## YOUR GOAL
Work through the data below and state how many lines contain "outlines", giving that number alone.

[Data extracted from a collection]
=== Begin Enclosure ===

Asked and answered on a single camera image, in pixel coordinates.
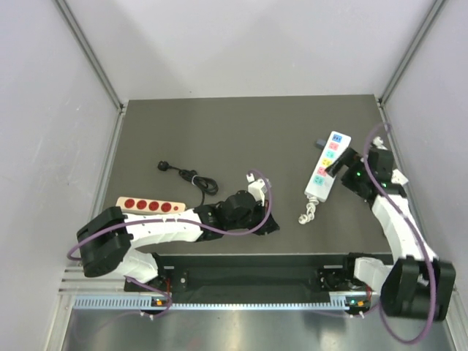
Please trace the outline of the grey plug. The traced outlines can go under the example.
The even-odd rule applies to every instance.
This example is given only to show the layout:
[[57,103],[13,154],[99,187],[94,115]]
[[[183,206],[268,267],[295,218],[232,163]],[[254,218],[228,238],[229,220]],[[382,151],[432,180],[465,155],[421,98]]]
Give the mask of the grey plug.
[[324,147],[326,146],[327,144],[327,141],[326,140],[322,140],[322,139],[318,139],[315,143],[315,146],[320,149],[320,150],[323,150]]

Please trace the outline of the white power strip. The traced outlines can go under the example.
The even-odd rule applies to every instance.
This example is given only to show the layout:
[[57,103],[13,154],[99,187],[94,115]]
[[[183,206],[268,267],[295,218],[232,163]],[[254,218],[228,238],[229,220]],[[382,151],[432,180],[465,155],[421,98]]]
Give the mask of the white power strip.
[[316,147],[321,150],[321,154],[304,190],[307,198],[306,211],[299,216],[299,224],[304,225],[312,221],[317,206],[328,199],[335,178],[328,175],[325,170],[341,156],[351,140],[350,136],[337,131],[332,131],[326,140],[317,140]]

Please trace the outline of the white cube plug adapter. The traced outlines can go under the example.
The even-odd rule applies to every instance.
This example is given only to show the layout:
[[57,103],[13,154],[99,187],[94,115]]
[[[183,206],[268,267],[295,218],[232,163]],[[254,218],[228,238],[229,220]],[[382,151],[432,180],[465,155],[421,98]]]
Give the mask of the white cube plug adapter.
[[406,185],[409,182],[408,178],[399,170],[394,169],[391,176],[391,183],[398,184],[401,186]]

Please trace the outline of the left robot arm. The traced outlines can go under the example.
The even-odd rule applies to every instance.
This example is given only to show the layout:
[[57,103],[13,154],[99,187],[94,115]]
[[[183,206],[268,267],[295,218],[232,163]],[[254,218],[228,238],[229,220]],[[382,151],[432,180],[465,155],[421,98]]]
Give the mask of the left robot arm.
[[267,235],[279,228],[267,200],[239,191],[225,201],[176,214],[125,214],[118,206],[109,207],[78,231],[77,249],[85,277],[118,273],[158,290],[166,280],[162,261],[156,253],[140,252],[141,247]]

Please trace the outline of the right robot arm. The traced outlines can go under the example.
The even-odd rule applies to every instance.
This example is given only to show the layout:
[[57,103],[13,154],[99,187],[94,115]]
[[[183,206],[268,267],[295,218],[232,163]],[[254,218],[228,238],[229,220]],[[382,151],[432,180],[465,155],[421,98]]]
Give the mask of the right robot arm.
[[456,271],[442,261],[421,237],[404,190],[407,177],[395,168],[393,153],[372,146],[367,156],[346,148],[326,173],[335,176],[343,167],[342,184],[364,199],[380,223],[393,257],[386,265],[367,254],[351,254],[341,271],[343,284],[356,290],[367,284],[380,294],[389,317],[443,321],[448,312]]

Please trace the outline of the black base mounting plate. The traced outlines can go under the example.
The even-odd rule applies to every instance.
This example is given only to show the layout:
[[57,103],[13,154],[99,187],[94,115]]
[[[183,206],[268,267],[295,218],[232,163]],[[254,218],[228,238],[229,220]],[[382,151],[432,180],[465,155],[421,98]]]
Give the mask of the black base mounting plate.
[[213,266],[166,269],[146,284],[166,293],[188,293],[204,287],[292,287],[307,292],[363,291],[365,284],[340,268],[305,266]]

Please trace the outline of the wooden power strip red sockets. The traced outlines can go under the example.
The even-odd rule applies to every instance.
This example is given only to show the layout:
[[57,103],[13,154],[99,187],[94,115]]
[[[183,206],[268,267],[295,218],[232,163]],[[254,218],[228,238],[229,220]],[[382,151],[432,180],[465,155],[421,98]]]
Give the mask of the wooden power strip red sockets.
[[116,206],[124,213],[139,215],[177,214],[186,210],[185,203],[139,197],[119,197]]

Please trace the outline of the right aluminium frame post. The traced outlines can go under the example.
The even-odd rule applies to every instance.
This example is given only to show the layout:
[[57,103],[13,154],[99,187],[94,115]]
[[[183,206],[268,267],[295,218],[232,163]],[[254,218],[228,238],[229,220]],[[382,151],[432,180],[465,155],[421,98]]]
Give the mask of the right aluminium frame post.
[[446,163],[442,142],[444,110],[450,107],[444,91],[450,81],[449,51],[466,14],[466,1],[432,1],[380,99],[396,163],[409,178],[410,208],[430,247],[445,259],[452,253],[439,222],[444,196],[436,169]]

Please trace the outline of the aluminium frame post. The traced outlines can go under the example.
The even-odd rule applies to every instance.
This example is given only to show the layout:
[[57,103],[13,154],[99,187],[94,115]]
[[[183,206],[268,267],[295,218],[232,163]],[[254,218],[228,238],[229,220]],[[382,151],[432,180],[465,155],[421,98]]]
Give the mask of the aluminium frame post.
[[127,106],[118,97],[116,90],[110,82],[110,79],[105,73],[104,68],[102,67],[96,53],[94,52],[94,49],[92,48],[84,31],[78,23],[78,20],[76,19],[71,6],[68,4],[68,1],[54,0],[52,3],[66,23],[67,28],[70,30],[78,47],[85,56],[88,65],[94,72],[94,75],[99,81],[108,99],[112,103],[112,106],[116,109],[116,117],[113,119],[112,129],[105,151],[105,158],[98,178],[97,190],[91,207],[89,219],[93,219],[103,209],[105,195],[110,179],[110,173],[114,163],[118,142],[121,136],[121,130],[124,122],[125,112],[127,111]]
[[466,14],[466,1],[432,1],[380,99],[396,163],[409,178],[410,208],[430,247],[445,259],[452,253],[439,222],[444,196],[436,169],[446,163],[442,142],[444,110],[450,107],[444,91],[450,81],[449,51]]

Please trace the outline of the left aluminium frame post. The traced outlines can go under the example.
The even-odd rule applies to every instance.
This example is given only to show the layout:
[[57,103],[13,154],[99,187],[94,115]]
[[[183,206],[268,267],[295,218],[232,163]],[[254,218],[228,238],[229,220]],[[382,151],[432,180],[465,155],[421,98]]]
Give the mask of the left aluminium frame post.
[[116,90],[110,82],[110,79],[105,73],[104,68],[102,67],[96,53],[94,52],[94,49],[92,48],[84,31],[78,23],[78,20],[76,19],[71,6],[68,4],[68,1],[54,0],[52,3],[66,23],[67,28],[70,30],[78,47],[85,56],[88,65],[94,72],[94,75],[99,81],[108,99],[112,103],[112,106],[116,109],[116,117],[113,119],[112,129],[105,151],[105,158],[98,178],[97,190],[91,207],[89,219],[93,219],[103,209],[105,195],[110,179],[110,173],[114,163],[118,142],[121,136],[121,130],[124,122],[125,112],[127,111],[127,106],[118,97]]

=== End Enclosure ===

## SOLUTION TO THIS EXERCISE
10